Combining dual-energy CT with coronary CT angiography (CTA) enhances accuracy when identifying coronary stenosis, according to a new study in the American Journal of Roentgenology.

Published this month, the study was led by Sung Min Ko, MD, with the Konkuk University School of Medicine in South Korea.

According to the researchers, CTA allows for noninvasive study of high-grade coronary stenosis with high accuracy but is prone to false positives. Additionally, the authors write, a finding of stenosis through CTA does not determine the significance of a lesion.

Thanks to new technology available to radiologists, dual-energy CT (DECT) can create iodine maps which are used to analyze iodine distribution inside the myocardium.

“We evaluated the performance of stress perfusion DECT and its incremental value when used with coronary CTA for the detection and exclusion of hemodynamically significant coronary stenoses causing complete reversible perfusion defects compared with the combination of invasive coronary angiography (ICA) and cardiovascular stress perfusion MRI as the reference standard,” wrote Ko and colleagues.

One hundred patients with suspected or confirmed coronary artery disease without chronic myocardial infarction detected with coronary CTA were evaluated between May 2010 and May 2012 with stress perfusion DECT, stress perfusion MRI and invasive coronary angiography.

The study showed the DECT stress perfusion exams compared with cardiovascular stress perfusion MRI resulted in 89 percent sensitivity in the detection of perfusion defects, specificity was 74 percent, positive predictive value was 73 percent and negative predictive value was 90 percent.

Compared with ICA and cardiovascular stress perfusion MRI per vessel territory the sensitivity, specificity, positive predictive value, and negative predictive value of coronary CTA were 95 percent, 61 percent, 61 percent and 95 percent, respectively. The values for stress perfusion DECT were 92 percent, 72 percent, 68 percent and 94 percent, respectively. The values for coronary CTA and stress perfusion DECT were 88 percent, 79 percent, 73 percent and 91 percent, respectively.

The results showed that compared with the combined ICA and MRI, stress perfusion DECT proved accurate and provided diagnostic value over coronary CTA alone when detecting significant coronary stenosis inducing complete reversible myocardial perfusion defects.
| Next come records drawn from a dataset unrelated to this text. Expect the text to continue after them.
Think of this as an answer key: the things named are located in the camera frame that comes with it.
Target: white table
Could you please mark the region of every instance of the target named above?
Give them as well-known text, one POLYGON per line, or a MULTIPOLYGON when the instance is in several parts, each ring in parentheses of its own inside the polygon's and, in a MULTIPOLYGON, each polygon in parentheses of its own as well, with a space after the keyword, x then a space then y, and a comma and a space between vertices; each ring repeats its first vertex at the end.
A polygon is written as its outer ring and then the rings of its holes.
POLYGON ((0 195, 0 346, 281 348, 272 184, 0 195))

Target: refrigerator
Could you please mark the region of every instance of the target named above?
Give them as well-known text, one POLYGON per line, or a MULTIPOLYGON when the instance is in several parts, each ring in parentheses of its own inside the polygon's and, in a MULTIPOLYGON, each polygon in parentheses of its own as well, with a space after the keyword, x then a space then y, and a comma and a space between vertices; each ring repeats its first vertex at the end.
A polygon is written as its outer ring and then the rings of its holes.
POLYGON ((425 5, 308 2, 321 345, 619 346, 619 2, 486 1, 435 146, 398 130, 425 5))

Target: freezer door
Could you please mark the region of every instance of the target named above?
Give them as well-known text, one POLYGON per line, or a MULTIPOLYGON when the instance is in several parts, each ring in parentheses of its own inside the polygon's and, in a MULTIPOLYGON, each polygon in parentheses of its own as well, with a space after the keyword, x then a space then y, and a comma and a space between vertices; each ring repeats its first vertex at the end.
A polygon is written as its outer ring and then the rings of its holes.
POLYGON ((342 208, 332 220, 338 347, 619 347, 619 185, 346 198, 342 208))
“Our results help to validate the clinical usefulness of perfusion CT,” the authors wrote. “Theoretically, the combined use of DECT and perfusion CT (stress perfusion DECT) has the potential to be superior to conventional perfusion CT for the detection of perfusion defects.”

Ko and colleagues concluded that stress perfusion DECT has the potential to complement the accuracy of coronary CTA for identifying hemodynamically significant stenosis.